— Task objective —
What are the lines of the listing below, word for word, from the first down to the one that contains "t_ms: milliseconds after"?
══ Data section
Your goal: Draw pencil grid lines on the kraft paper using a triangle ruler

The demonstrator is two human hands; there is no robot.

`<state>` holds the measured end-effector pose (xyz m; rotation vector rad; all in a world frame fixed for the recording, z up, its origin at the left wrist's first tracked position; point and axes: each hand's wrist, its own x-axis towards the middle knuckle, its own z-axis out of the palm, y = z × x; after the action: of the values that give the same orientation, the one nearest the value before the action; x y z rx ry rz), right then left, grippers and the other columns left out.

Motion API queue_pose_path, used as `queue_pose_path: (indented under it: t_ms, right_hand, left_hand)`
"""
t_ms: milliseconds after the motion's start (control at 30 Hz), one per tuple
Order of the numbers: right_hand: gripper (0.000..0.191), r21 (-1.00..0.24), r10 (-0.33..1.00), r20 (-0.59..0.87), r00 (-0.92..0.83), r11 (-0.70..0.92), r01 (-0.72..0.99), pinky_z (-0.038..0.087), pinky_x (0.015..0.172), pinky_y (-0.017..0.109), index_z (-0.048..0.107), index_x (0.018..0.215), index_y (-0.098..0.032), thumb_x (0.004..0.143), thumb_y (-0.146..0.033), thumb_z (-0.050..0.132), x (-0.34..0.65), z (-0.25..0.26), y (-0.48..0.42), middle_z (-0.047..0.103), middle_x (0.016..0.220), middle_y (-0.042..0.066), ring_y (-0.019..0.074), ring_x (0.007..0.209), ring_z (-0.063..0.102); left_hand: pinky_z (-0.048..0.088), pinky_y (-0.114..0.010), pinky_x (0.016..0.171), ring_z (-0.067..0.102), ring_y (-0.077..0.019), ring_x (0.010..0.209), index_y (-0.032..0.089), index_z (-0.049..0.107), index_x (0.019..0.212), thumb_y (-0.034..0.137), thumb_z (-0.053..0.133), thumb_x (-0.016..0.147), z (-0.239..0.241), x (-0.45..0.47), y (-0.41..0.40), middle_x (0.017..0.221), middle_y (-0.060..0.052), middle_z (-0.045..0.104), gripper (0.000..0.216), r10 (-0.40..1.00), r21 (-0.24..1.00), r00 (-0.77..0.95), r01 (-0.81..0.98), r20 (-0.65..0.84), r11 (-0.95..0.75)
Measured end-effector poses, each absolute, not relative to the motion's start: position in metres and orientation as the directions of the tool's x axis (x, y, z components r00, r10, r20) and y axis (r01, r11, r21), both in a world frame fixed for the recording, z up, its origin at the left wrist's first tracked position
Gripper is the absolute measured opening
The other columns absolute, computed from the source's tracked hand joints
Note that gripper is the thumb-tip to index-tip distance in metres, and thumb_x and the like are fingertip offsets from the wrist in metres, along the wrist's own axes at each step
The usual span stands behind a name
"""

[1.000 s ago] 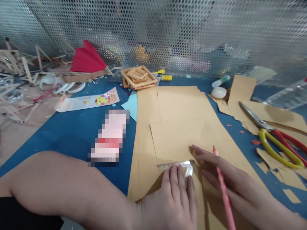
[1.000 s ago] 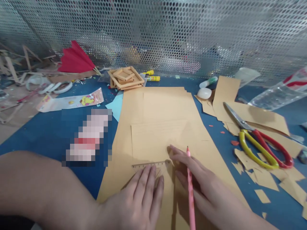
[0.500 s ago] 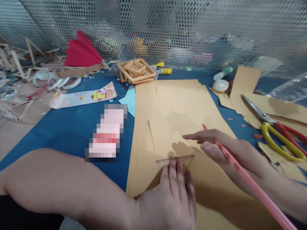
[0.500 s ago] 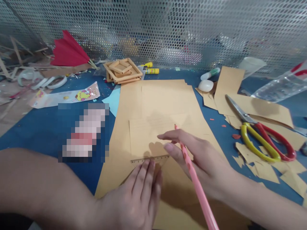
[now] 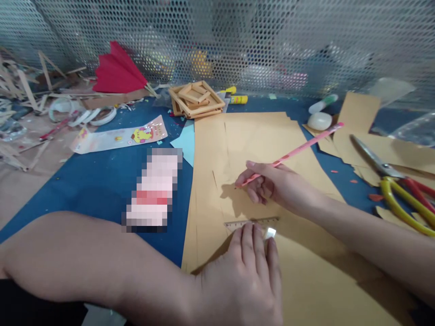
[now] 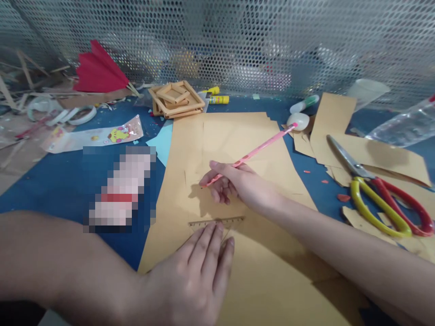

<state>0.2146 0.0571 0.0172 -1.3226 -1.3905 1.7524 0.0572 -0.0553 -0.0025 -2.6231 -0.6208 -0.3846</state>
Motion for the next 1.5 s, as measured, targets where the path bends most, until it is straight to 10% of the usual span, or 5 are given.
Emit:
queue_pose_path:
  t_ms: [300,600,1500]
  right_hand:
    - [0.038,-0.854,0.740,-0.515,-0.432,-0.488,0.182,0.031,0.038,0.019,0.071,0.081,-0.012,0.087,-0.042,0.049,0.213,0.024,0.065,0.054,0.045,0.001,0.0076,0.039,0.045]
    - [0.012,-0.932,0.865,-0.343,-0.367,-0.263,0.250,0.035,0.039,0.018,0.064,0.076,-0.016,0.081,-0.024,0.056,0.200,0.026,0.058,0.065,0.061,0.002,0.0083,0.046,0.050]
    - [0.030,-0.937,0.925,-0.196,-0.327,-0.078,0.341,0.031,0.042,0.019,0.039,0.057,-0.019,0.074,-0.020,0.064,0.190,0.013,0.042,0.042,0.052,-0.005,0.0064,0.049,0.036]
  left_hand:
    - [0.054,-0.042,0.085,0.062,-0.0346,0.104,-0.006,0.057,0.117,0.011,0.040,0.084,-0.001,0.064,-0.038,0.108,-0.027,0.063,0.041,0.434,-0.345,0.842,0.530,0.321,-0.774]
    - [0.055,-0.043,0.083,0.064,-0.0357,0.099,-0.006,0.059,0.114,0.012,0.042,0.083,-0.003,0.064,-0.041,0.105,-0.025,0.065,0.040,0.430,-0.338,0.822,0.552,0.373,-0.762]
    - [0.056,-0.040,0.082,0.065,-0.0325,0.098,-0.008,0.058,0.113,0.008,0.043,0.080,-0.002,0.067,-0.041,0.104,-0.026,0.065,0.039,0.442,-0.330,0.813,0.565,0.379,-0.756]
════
— Exercise answer —
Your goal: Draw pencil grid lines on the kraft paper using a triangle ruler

The demonstrator is two human hands; there is no robot.

`<state>` holds the measured end-effector pose (xyz m; rotation vector rad; all in a world frame fixed for the recording, z up, its origin at the left wrist's first tracked position; point and axes: each hand's wrist, its own x-axis towards the middle knuckle, its own z-axis out of the palm, y = z × x; after the action: of the values that give the same orientation, the one nearest the value before the action; x y z rx ry rz), right then left, grippers and the other columns left out.

Motion API queue_pose_path, used as `queue_pose_path: (indented under it: t_ms, right_hand, left_hand)`
"""
t_ms: milliseconds after the motion's start (control at 30 Hz), one per tuple

The output is now complete.